Abdominal metastases from colorectal cancer: intraperitoneal therapy
Review Article

Abdominal metastases from colorectal cancer: intraperitoneal therapy

Hamza Guend, Sunil Patel, Garrett M. Nash

Department of Surgery, Memorial Sloan-Kettering Cancer Center, New York, NY 10065, USA

Contributions: (I) Conception and design: All authors; (II) Collection and assembly of data: H Guend, S Patel; (III) Data analysis and interpretation: All authors; (IV) Manuscript writing: All authors; (V) Final approval of manuscript: All authors.

Correspondence to: Garrett M. Nash, MD, MPH. Department of Surgery, Memorial Sloan-Kettering Cancer Center, 1275 York Avenue, New York, NY 10065, USA. Email: nashg@mskcc.org.

Abstract: Patients with peritoneal metastasis from colorectal cancer represent a distinct subset with regional disease rather than systemic disease. They often have poorer survival outcomes with systemic chemotherapy. Optimal cytoreductive surgery and intraperitoneal chemotherapy (IPC) offers such patients a more directed therapy with improved survival.
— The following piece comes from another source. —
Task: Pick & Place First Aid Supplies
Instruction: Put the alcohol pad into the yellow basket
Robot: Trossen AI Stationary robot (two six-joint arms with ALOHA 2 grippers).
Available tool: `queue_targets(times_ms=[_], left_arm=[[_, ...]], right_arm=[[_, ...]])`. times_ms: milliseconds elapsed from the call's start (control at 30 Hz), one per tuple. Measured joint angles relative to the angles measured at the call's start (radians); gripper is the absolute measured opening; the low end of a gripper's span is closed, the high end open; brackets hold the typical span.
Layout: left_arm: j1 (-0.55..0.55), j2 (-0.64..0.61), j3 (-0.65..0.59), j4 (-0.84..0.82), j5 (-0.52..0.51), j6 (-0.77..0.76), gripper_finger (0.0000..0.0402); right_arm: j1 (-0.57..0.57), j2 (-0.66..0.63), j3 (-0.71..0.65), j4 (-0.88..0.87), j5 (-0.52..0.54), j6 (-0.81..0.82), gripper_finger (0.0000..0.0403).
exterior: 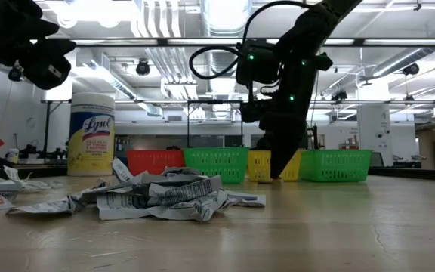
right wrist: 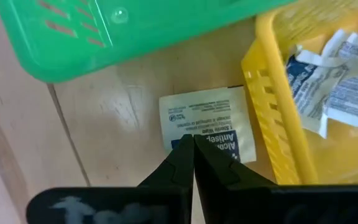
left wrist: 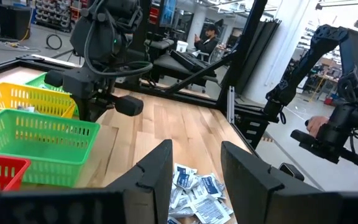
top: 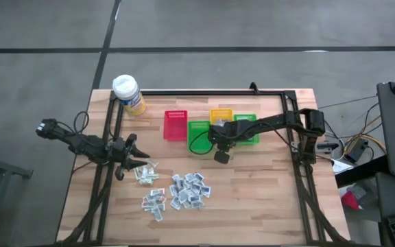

In this review, we discuss the diagnosis, evaluation and classification, as well as rational for treatment of peritoneal carcinomatosis (PC) secondary to colorectal cancer.

Keywords: Colorectal peritoneal carcinomatosis (PC); intraperitoneal chemotherapy (IPC); cytoreductive surgery


Submitted Mar 05, 2015. Accepted for publication Jul 03, 2015.

doi: 10.3978/j.issn.2078-6891.2015.078


Introduction

The peritoneum represents the third most common site of metastatic disease of colon cancer, following the liver and lungs (1). The prevalence of synchronous peritoneal disease is 4.3%, while the peritoneum is the first site of subsequent metastasis in 4.8% of patients (2). Though there have been significant advances in systemic cytotoxic chemotherapy for extra-peritoneal metastatic colorectal cancer with overall improvements in survival (3), patients with peritoneal carcinomatosis (PC) treated with systemic chemotherapy continue to have poorer survival outcomes (4,5). A subset of PC is thought to represent regional rather than systemic disease and could be managed accordingly. In this circumstance, peritoneal implants appear to develop after shedding of malignant cells once a tumor has broken through the peritoneal lining of the organ; hence the rationale for regional therapy with optimal surgical cytoreduction and instillation of intraperitoneal chemotherapy (IPC) (6).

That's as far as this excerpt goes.